This is starting to sound like the problem is the test code. The
test code is calling qemu_chr_new() and qemu_chr_fe_set_handlers()
from a random thread it created by directly calling g_thread_new().
So these calls from this thread do not have any kind of lock and
can run in parallel with the qemu_chr_socket_connected method from
the main event loop.
I guess we need to take a lock here, but which one?
> > How is this intended to work ? Is the test case code incorrect to assume
> > it can work with the chardev it got back from qemu_chr_new(), or should
> > the chardev be handling this case?
>
> The test is really rather had to understand, but I feel like something
> in the test ought to be looking at the CHR_EVENT_OPENED event to
> identify when the connection is actually established ?
The way to get a CHR_EVENT_OPENED would be to set the frontend
handlers with qemu_chr_fe_set_handlers(). It's the call to set
the frontend handlers that is already going wrong. (But the test
doesn't really need to care about the EVENT_OPENED: it can
just wait til it gets the "you have some data to read" callback.)
thanks
-- PMM
^ permalink raw reply [flat|nested] 16+ messages in thread
* Re: [PATCH 4/4] chardev: Introduce a lock for hup_source
2026-03-06 13:57 ` Peter Maydell
@ 2026-03-06 14:49 ` Daniel P. Berrangé
2026-03-06 14:55 ` Peter Maydell
0 siblings, 1 reply; 16+ messages in thread
From: Daniel P. Berrangé @ 2026-03-06 14:49 UTC (permalink / raw)
To: Peter Maydell; +Cc: Fabiano Rosas, qemu-devel, marcandre.lureau, pbonzini
On Fri, Mar 06, 2026 at 01:57:45PM +0000, Peter Maydell wrote:
> On Wed, 4 Mar 2026 at 10:34, Daniel P. Berrangé <berrange@redhat.com> wrote:
> > On Sat, Feb 28, 2026 at 03:16:11PM +0000, Peter Maydell wrote:
> > > I had a look at this, and although I couldn't get a specific
> > > backtrace, I got enough information from asan leak backtraces
> > > and looking at the code that I think I understand where the race
> > > is here:
> > >
> > > vhost-user-test.c:test_server_create_chr() sets up a chardev with:
> > > qemu_chr_new()
> > > qemu_chr_fe_init()
> > > qemu_chr_fe_set_handlers()
> > >
> > > For the "connect-fail" and "flags-mismatch" tests, it includes in
> > > the options to the chardev "reconnect-ms=1000".
> > >
> > > qemu_chr_new() ends up in tcp_chr_open(), which calls
> > > qmp_chardev_open_socket_client().
> > >
> > > If reconnect_ms is not 0, qmp_chardev_open_socket_client() calls
> > > tcp_chr_connect_client_async() instead of doing the connect synchronously.
> > > That kicks off a qio_task_new() to do the connecting, and immediately
> > > returns, so we return successfully from qemu_chr_new().

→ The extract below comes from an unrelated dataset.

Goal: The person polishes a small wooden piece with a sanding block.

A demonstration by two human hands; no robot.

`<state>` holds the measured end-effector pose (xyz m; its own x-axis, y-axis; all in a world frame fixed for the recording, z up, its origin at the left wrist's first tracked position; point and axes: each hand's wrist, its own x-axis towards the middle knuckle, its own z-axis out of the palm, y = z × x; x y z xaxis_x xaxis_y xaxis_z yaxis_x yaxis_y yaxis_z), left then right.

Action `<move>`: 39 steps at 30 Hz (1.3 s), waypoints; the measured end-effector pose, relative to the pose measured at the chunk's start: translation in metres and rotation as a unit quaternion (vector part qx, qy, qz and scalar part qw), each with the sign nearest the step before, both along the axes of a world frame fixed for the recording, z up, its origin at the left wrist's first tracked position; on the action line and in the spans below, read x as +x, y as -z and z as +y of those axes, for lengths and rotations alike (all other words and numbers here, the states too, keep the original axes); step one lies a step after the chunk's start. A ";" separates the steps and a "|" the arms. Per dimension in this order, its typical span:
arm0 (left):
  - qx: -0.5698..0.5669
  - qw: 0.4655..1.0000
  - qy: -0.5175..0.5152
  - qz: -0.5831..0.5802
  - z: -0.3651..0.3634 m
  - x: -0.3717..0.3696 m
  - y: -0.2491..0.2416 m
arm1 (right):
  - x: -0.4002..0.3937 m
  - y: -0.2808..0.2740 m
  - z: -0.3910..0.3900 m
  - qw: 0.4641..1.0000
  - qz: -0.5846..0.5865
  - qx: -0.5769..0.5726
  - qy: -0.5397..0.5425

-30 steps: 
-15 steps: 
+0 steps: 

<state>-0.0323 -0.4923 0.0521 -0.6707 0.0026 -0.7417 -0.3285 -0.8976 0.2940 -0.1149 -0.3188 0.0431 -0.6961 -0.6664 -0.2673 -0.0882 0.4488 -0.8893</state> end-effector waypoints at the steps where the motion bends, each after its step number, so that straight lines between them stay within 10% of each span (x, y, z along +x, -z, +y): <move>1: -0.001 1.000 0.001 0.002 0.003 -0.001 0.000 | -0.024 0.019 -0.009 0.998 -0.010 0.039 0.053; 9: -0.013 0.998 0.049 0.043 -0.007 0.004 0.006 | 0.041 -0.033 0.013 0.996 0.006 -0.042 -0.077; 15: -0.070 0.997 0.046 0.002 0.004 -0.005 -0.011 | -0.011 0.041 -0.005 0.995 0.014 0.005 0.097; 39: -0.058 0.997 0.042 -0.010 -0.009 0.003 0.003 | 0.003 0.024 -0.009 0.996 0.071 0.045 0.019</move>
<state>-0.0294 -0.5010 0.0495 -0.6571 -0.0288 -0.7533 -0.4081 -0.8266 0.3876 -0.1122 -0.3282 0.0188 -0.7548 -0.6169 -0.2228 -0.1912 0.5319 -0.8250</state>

So
> > > test_server_create_chr() will continue execution into qemu_chr_fe_init()
> > > and qemu_chr_fe_set_handlers().
> > >
> > > qemu_chr_fe_set_handlers() calls qemu_chr_be_update_read_handlers(), which
> > > calls the chr_update_read_handler method for the ChardevClass, which here
> > > is tcp_chr_update_read_handler(). That function calls update_ioc_handlers().
> > >
> > > Meanwhile, the thread that got kicked off to do the connect is
> > > running in parallel. If the connect succeeds then qemu_chr_socket_conneted()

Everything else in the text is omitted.